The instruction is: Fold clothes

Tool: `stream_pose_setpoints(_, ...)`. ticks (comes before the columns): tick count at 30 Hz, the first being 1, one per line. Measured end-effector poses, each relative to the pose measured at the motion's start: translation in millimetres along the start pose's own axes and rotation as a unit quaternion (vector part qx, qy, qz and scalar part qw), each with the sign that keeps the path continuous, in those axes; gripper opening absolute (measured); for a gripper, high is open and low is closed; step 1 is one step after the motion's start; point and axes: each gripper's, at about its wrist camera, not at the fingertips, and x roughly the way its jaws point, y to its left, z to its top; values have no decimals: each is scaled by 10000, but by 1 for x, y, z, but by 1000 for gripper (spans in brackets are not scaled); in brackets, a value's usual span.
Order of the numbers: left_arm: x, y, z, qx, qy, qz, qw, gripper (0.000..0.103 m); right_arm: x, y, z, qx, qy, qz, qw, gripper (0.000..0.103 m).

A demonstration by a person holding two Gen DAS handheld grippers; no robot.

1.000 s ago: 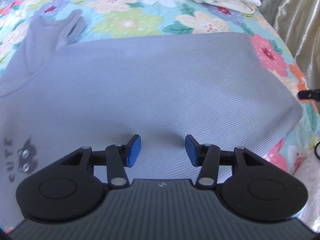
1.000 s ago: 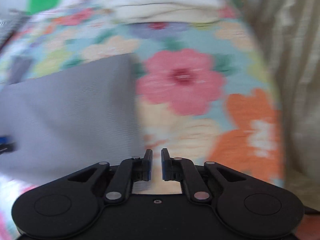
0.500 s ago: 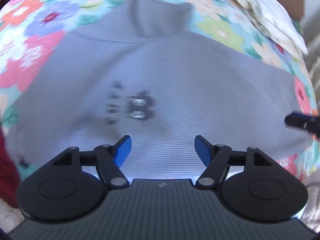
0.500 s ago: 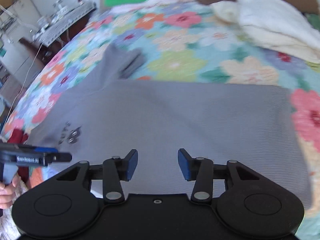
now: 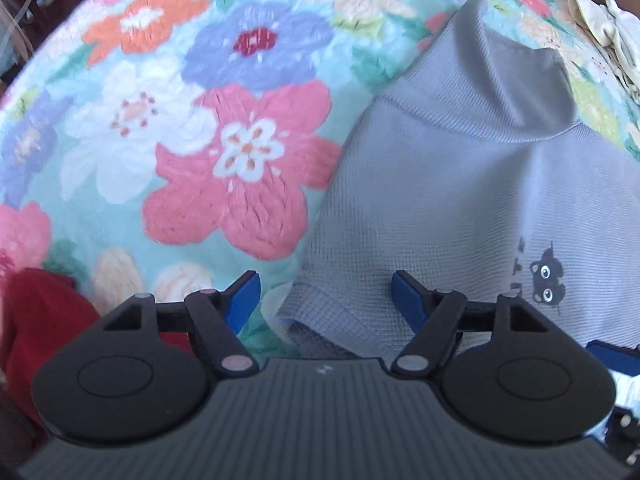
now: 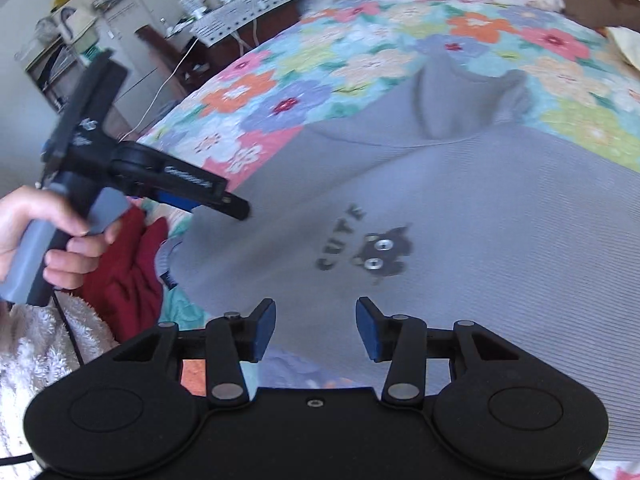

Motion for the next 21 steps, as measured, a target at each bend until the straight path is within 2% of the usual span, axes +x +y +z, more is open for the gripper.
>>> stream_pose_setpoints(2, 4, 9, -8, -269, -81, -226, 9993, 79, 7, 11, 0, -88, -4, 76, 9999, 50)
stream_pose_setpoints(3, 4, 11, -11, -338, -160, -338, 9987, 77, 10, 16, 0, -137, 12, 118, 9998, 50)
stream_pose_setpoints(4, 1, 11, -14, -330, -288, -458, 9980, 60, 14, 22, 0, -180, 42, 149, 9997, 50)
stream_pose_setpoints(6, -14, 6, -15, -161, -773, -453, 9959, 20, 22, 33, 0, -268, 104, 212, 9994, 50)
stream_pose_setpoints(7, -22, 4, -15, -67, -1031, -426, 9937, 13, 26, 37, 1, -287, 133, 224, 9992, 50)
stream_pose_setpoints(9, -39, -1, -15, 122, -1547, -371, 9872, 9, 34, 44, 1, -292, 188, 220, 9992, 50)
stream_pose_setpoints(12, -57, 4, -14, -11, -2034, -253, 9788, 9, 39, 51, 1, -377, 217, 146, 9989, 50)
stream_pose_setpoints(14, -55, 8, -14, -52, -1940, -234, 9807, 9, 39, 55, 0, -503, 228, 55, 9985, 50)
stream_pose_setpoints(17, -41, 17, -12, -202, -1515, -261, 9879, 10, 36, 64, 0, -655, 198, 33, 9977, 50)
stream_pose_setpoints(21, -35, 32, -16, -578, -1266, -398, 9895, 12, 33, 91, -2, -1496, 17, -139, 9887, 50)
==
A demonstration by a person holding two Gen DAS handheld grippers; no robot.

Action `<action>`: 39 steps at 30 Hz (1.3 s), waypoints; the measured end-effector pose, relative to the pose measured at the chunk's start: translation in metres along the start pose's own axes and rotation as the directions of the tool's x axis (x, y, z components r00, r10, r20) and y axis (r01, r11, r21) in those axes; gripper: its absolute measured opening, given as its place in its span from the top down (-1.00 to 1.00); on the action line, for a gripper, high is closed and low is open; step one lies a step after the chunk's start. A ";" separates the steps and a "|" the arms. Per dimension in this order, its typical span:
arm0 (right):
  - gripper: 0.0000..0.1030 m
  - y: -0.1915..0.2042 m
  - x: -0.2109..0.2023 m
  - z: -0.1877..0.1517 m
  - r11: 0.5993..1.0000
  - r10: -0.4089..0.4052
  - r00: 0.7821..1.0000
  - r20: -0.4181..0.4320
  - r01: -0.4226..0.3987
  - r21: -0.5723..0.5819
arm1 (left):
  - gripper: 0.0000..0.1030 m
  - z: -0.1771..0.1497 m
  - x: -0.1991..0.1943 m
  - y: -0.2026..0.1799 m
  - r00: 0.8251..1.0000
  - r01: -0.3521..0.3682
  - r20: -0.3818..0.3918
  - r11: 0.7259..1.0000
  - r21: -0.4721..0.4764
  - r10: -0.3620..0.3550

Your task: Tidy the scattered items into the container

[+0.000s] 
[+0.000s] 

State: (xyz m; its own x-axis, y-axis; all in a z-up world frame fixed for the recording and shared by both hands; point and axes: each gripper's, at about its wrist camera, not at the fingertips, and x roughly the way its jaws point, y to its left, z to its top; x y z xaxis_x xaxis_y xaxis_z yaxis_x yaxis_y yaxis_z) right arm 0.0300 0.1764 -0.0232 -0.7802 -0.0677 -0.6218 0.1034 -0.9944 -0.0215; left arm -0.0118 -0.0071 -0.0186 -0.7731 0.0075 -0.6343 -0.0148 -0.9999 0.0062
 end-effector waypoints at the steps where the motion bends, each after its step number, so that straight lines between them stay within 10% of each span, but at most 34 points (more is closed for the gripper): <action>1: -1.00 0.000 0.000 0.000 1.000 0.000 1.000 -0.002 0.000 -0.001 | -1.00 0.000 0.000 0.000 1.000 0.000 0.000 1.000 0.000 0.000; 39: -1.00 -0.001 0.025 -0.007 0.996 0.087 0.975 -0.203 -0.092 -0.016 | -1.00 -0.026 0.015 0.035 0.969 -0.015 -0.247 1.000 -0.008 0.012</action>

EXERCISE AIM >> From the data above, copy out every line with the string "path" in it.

SOLVED PROBLEM >>
Tool: `stream_pose_setpoints(_, ...)`. ticks (comes before the columns): tick count at 30 Hz, the first being 1, one per line. Measured end-effector poses, each relative to the pose measured at the motion's start: translation in millimetres along the start pose's own axes and rotation as a unit quaternion (vector part qx, qy, qz and scalar part qw), each with the sign that keeps the path continuous, in those axes; gripper opening absolute (measured); for a gripper, high is open and low is closed; step 1 is one step after the motion's start; point and axes: each gripper's, at about its wrist camera, not at the fingertips, and x roughly the way its jaws point, y to its left, z to its top; values have no decimals: each is scaled by 10000, but by 1 for x, y, z, but by 1000 for gripper (spans in brackets are not scaled); in brackets, a value's usual span.
Motion for the next 21 steps, as measured, a target at each bend until the straight path is within 2% of the usual span, axes +x +y +z, more is open for the gripper.

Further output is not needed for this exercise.